Shouyou blinks and glances at Kageyama - away from Oikawa, who's still fixating him - and, wow, he realises something. First off, he's dumb, but he knew _that_ already. More - no, most, yes, most importantly, not once during any of their dinners did Kageyama ever, _ever_ excuse himself to go outside and smoke. So, technically, as things are ... Kageyama has not smoked for five consecutive hours every evening, for the past month, because -

Well, why? Shouyou thinks it might be ... okay, it's far-fetched, but -

"Oh," Kageyama says, next to him. He's doing that expression again, and Shouyou would laugh if he could, but the air in the room is thick and cold and he doesn't want to inhale it anymore. They lock eyes, then, and Shouyou is almost too conscious of Oikawa's gaze on them, and it's unnerving, and just _wrong_ , and he needs to -

"Okay," Kageyama says, already standing, and that's when Shouyou starts to panic, _really_ panic, because he can't possibly ... Kageyama can't leave him alone. Alone with Oikawa. It seems impossible to do, he can't, he won't, he will absolutely not -

"Hinata." He winces and stares at Kageyama, into dark blue, and it's kind of calming, like a port in the middle of a storm. Kageyama inclines his head, and Shouyou gets it instantly, mostly because he wants to. He stands, too, with weak knees and out of breath, somehow.

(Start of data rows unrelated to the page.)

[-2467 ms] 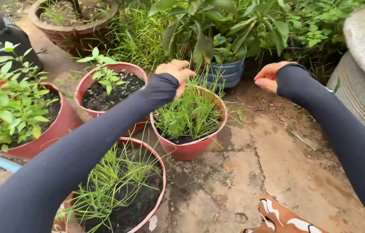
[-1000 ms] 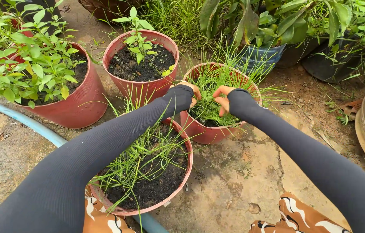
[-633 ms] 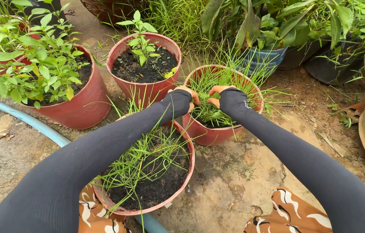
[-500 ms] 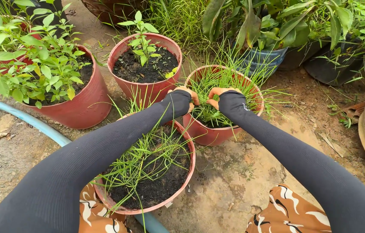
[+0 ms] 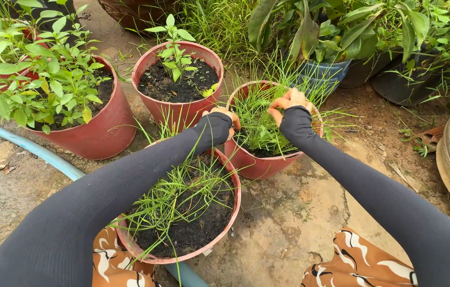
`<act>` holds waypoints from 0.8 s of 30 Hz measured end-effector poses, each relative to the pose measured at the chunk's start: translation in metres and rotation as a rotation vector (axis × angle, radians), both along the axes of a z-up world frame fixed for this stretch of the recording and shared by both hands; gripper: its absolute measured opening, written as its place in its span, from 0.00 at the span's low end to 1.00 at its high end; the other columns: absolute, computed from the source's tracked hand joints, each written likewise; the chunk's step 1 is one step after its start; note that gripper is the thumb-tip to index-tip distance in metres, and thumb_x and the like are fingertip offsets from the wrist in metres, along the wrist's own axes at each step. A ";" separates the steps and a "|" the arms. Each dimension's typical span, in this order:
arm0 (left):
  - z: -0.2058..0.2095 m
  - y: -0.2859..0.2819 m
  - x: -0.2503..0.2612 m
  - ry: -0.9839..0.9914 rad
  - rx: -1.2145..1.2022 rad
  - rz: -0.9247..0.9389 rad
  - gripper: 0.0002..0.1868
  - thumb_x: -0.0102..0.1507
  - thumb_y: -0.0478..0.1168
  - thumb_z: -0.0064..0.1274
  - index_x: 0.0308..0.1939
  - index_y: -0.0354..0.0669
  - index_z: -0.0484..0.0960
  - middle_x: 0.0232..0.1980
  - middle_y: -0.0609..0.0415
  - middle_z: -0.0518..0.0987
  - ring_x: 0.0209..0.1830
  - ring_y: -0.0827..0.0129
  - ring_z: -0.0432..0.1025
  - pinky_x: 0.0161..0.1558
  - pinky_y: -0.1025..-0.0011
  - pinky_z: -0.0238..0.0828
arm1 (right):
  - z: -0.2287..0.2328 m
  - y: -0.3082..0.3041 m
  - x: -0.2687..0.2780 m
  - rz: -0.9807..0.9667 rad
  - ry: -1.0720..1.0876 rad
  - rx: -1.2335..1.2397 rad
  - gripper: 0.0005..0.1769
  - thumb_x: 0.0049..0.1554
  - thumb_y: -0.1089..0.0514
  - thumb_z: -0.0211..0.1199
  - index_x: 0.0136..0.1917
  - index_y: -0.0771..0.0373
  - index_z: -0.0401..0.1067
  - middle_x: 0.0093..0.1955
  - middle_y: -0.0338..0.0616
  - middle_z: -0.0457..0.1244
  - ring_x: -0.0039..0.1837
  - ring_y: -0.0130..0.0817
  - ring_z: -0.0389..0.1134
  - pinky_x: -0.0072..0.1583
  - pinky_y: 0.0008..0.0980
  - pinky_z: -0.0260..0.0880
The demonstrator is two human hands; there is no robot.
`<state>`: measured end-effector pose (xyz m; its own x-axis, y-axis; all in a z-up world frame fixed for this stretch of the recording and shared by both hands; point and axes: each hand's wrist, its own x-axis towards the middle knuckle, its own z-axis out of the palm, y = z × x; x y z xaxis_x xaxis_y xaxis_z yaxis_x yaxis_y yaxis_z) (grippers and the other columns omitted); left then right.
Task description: Picking weeds and tending to potted plants in an outdoor area.
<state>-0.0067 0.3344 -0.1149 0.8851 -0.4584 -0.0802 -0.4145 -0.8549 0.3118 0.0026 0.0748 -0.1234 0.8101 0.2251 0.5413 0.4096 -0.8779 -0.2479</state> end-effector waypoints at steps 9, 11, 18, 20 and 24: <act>-0.010 0.007 0.019 -0.652 0.122 -0.191 0.08 0.58 0.41 0.54 0.38 0.54 0.88 0.51 0.47 0.80 0.54 0.56 0.72 0.55 0.54 0.62 | 0.182 -0.009 -0.053 0.372 0.416 0.367 0.11 0.59 0.50 0.69 0.46 0.60 0.77 0.46 0.38 0.66 0.47 0.23 0.66 0.50 0.27 0.67; -0.009 -0.001 0.019 -0.697 0.154 -0.228 0.08 0.58 0.42 0.53 0.37 0.53 0.87 0.50 0.48 0.80 0.54 0.57 0.72 0.54 0.55 0.62 | 0.203 0.006 -0.076 0.419 0.612 0.301 0.11 0.57 0.50 0.68 0.44 0.60 0.78 0.43 0.38 0.68 0.45 0.22 0.67 0.48 0.26 0.67; -0.007 -0.033 0.013 -0.571 0.209 -0.287 0.09 0.60 0.41 0.51 0.33 0.46 0.87 0.38 0.53 0.81 0.47 0.60 0.73 0.49 0.56 0.66 | 0.111 0.059 -0.057 0.512 0.247 0.193 0.12 0.61 0.51 0.66 0.50 0.61 0.79 0.44 0.42 0.69 0.45 0.30 0.69 0.48 0.31 0.68; -0.004 -0.032 0.009 -0.592 0.215 -0.301 0.08 0.59 0.40 0.52 0.33 0.45 0.86 0.37 0.52 0.81 0.45 0.59 0.74 0.48 0.56 0.67 | 0.104 0.069 -0.055 0.470 0.196 0.108 0.11 0.57 0.52 0.68 0.46 0.60 0.80 0.42 0.46 0.68 0.43 0.36 0.69 0.47 0.35 0.68; 0.006 -0.028 -0.003 -0.653 0.226 -0.333 0.06 0.57 0.38 0.53 0.33 0.43 0.84 0.35 0.49 0.80 0.41 0.57 0.75 0.43 0.56 0.69 | 0.100 0.076 -0.059 0.510 0.180 0.081 0.11 0.55 0.53 0.68 0.41 0.64 0.76 0.42 0.48 0.67 0.43 0.39 0.72 0.47 0.36 0.71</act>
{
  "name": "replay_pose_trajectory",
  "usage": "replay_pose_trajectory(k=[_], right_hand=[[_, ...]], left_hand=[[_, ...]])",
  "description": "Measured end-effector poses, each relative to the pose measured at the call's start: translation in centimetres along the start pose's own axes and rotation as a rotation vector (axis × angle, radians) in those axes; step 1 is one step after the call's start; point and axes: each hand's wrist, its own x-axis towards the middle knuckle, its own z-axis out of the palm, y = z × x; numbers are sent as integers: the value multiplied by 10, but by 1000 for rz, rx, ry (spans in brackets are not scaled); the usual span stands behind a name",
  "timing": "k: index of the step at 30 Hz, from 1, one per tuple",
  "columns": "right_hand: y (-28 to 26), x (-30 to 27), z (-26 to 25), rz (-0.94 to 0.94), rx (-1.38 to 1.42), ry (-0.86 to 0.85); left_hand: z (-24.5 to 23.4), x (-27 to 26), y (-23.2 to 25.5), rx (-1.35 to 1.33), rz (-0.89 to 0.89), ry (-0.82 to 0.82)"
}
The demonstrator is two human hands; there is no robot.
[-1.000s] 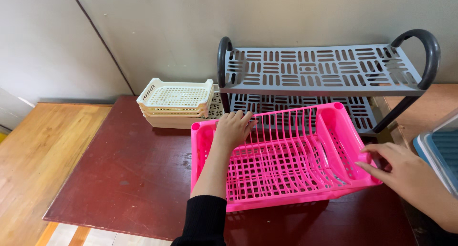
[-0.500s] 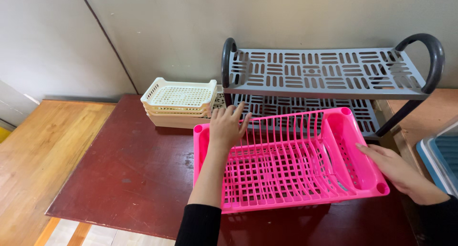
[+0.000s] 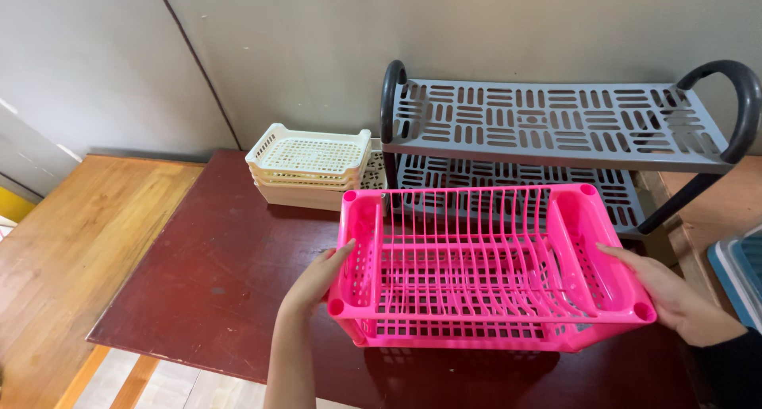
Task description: The person disassembles a pink plastic storage rack by removing its legs and separating the trays. They then disassemble a gray two-tier shelf by removing its legs and separating the shelves. The parts are placed on the table.
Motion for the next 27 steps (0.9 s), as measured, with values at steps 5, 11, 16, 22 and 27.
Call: replay_pose_trajectory(k=[5, 11, 16, 22, 27], right_hand=[[2, 3, -7, -39, 77, -30], [5, 4, -14, -86, 95, 13], [9, 2, -18, -101, 110, -65], [23, 21, -35, 4, 73, -128], [44, 46, -56, -78, 114, -103]], left_hand=[[7, -14, -1, -192, 50, -23], [16, 21, -46, -558, 219, -67], [33, 52, -109, -719, 478, 76], [45, 60, -128, -782, 670, 230], [39, 62, -121, -813, 572, 184]])
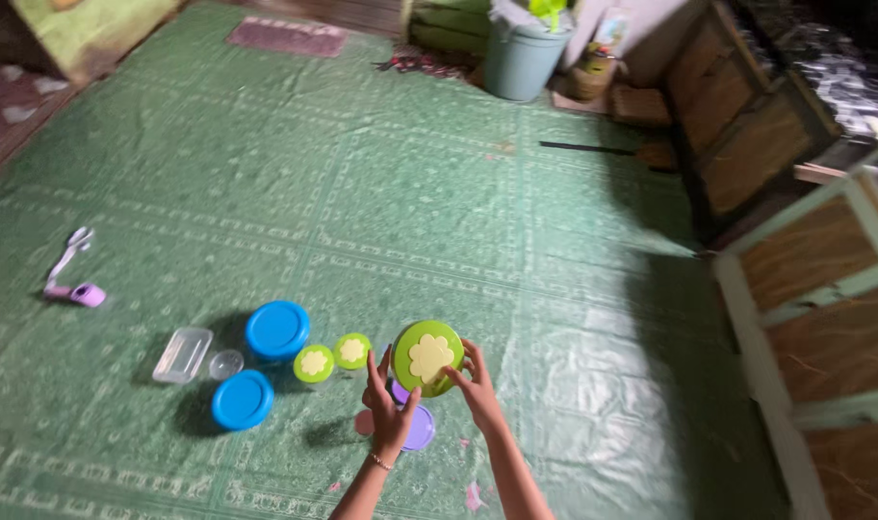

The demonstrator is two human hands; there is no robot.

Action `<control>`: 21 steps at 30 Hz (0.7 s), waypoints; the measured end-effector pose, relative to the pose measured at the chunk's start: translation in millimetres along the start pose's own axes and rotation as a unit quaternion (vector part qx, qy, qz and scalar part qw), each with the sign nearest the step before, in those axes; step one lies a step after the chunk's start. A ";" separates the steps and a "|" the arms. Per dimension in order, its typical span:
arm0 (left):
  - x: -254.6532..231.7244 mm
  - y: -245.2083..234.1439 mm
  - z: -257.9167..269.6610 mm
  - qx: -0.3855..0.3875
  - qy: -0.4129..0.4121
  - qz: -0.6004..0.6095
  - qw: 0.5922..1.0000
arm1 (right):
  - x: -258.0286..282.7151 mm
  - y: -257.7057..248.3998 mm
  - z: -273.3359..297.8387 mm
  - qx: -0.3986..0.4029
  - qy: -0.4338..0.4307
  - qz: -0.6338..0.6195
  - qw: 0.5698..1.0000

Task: The person sits on the floor and organizes various plastic containers by matching lids to bases, then places them into a cabinet. The person handles blue, green, and purple containers, as well as clear rectangular containers, securing lids and arranging them on shelves.

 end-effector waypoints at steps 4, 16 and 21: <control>-100.5 45.5 -10.9 0.080 -0.003 -0.023 0.996 | 88.0 -42.9 40.6 -0.009 -0.012 -0.013 1.000; -250.8 126.6 -25.3 0.255 0.244 -0.241 0.904 | 254.8 -133.5 183.6 -0.055 -0.059 -0.047 0.996; -256.4 174.1 -18.8 0.367 0.121 -0.034 0.922 | 274.7 -160.2 248.2 -0.165 -0.113 0.038 0.979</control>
Point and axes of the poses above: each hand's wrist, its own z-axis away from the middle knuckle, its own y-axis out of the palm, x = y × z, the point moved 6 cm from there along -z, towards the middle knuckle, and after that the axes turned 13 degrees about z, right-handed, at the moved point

A beat. Then Oikawa's voice, too loud and too static in this small room. "Shouyou-chan smokes, too?"

He just nods. He doesn't even know what he's looking at, anymore. He nods, and nods again. He needs to get out of this room.

"You shouldn't," Oikawa says, scolding, but it doesn't sound earnest. Then again, nothing he says sounds earnest. "It's bad for your health."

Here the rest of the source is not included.